The jury only spent about an hour deliberating before breaking for the night last night, and have been back at it this morning. They have just asked a question, and its an interesting one about the Principal Theory. According to @patriciamazzei of the Miami Herald, who is live tweeting the Rivera trial today, they asked if both elements of principal theory must be proven. Perhaps they are having trouble finding one of the elements. Most questions don’t sound good for the defense, but this one certainly does. That’s far from meaning he’s about to walk, but it is a positive sign that the jury is struggling with something. Perhaps they aren’t convinced he’s the shooter, and are trying to determine if the principal theory applies.

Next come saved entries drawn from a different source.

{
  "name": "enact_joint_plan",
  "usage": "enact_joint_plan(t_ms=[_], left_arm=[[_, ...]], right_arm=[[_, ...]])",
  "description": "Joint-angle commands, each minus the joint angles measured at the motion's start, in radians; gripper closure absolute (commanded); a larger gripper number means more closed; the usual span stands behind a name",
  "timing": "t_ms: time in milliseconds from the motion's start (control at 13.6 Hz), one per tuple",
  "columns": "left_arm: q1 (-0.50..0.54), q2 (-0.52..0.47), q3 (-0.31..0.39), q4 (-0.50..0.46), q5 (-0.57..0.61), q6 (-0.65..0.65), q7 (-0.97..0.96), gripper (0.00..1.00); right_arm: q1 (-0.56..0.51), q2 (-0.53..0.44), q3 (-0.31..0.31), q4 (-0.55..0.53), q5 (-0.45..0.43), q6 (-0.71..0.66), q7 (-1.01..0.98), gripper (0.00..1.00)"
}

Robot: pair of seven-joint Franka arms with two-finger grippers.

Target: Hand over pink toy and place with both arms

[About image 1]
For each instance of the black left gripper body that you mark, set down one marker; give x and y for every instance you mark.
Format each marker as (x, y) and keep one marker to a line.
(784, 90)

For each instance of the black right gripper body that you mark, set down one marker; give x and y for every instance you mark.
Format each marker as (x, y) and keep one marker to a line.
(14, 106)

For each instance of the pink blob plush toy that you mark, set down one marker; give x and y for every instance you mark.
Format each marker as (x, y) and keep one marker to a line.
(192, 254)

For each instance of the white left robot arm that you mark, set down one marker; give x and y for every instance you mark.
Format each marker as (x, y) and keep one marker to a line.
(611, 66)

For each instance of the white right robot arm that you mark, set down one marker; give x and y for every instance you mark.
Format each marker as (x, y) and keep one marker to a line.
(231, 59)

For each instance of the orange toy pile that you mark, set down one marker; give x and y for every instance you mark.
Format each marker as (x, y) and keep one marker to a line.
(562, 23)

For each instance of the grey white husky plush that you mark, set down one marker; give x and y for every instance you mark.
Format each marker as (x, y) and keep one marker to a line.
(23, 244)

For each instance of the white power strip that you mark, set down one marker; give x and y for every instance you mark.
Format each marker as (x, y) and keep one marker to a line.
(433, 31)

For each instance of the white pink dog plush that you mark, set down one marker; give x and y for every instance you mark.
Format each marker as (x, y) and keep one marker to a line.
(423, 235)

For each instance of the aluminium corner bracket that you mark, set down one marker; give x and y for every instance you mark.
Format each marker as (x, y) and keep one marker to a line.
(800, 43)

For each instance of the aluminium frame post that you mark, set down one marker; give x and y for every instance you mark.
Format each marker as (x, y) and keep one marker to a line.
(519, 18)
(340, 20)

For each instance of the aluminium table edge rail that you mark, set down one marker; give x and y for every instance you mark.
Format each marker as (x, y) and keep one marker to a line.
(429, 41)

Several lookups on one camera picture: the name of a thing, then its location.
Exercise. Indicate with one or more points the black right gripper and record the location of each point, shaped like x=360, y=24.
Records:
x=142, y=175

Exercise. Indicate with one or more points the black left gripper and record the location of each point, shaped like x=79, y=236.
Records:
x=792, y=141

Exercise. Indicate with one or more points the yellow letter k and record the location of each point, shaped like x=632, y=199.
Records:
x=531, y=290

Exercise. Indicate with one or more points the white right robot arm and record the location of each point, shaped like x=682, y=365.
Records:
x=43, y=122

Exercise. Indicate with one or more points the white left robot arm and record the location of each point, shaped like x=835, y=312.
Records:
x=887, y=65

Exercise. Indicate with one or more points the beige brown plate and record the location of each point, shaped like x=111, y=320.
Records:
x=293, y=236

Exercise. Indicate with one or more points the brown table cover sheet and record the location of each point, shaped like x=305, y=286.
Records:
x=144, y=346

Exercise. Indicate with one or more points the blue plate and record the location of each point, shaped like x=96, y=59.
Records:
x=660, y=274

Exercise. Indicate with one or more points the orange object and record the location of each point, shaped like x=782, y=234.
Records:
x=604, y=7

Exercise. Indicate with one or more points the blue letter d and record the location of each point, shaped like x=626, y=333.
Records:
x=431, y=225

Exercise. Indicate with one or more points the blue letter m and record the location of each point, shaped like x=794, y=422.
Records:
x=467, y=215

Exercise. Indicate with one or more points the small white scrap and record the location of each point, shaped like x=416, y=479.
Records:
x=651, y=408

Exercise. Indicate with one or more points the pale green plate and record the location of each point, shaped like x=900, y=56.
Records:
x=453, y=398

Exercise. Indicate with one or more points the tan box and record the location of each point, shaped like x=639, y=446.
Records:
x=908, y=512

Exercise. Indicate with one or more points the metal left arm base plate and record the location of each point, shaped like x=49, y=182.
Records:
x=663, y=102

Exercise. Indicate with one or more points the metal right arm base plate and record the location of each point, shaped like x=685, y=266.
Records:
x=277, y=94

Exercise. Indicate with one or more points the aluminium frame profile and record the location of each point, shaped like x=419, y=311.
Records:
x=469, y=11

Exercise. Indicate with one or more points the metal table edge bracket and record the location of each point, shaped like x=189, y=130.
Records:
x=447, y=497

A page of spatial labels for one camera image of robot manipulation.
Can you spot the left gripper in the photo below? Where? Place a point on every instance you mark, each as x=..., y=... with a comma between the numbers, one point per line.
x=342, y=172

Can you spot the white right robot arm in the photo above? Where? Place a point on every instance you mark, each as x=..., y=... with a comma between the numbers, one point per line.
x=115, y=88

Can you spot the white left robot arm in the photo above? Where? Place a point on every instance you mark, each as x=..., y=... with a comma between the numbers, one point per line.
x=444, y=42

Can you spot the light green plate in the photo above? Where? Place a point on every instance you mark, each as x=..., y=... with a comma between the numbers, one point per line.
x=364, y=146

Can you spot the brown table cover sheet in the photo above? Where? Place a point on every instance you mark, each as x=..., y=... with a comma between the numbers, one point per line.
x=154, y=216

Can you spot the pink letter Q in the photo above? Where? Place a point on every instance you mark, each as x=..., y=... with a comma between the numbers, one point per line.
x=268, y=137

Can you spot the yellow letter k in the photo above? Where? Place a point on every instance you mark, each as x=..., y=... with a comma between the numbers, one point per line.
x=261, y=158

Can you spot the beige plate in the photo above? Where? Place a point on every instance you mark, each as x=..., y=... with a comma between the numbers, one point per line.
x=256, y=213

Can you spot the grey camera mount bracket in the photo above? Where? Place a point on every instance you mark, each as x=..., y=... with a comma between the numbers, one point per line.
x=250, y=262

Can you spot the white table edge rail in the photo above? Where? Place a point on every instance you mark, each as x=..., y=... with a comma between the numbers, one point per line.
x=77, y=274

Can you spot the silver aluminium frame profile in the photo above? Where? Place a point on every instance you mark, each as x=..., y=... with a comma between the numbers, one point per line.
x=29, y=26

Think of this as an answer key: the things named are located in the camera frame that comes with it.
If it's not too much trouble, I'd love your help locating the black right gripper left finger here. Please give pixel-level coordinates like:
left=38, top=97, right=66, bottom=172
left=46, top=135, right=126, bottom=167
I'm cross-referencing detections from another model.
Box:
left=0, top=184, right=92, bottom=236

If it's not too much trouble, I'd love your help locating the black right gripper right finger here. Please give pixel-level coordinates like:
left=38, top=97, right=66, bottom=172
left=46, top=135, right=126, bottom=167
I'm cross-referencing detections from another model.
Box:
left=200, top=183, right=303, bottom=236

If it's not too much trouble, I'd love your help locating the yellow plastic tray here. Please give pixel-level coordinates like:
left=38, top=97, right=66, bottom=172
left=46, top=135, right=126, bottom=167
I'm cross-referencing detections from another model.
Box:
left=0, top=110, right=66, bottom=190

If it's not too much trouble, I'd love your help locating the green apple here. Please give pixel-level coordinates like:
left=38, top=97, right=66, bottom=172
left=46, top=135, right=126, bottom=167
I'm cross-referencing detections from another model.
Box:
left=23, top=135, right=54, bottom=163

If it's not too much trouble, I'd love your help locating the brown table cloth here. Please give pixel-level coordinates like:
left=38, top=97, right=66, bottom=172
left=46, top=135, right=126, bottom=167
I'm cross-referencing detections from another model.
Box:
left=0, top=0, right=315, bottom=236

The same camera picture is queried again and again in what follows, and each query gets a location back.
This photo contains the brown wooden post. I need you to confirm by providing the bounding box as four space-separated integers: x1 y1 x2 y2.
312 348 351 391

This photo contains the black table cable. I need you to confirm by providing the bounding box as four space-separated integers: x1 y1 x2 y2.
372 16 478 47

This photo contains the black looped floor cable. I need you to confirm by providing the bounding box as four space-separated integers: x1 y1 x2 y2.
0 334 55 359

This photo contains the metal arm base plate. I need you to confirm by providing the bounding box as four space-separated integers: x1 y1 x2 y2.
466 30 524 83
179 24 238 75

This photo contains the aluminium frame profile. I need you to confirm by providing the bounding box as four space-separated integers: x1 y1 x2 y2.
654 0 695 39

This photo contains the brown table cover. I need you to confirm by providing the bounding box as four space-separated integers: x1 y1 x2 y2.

Principal theory applies to anyone who knowingly aids, abets, or in any way encourages a crime to occur. Both elements must be proved beyond a reasonable doubt for it to apply. The elements are printed below in the standard jury instruction. I won’t be around this afternoon, so I’m afraid my updates will be slow coming. The jury has ordered lunch, so they have a while left to deliberate.
§ 777.011, Fla.Stat.
If the defendant helped another person or persons [commit] [attempt to commit] a crime, the defendant is a principal and must be treated as if [he] [she] had done all the things the other person or persons did if:
1. the defendant had a conscious intent that the criminal act be done and
2. the defendant did some act or said some word which was intended to and which did incite, cause, encourage, assist, or advise the other person or persons to actually [commit] [attempt to commit] the crime.
To be a principal, the defendant does not have to be present when the crime is [committed] [or] [attempted]. See State v. Dene, 533 So.2d 265 (Fla. 1988).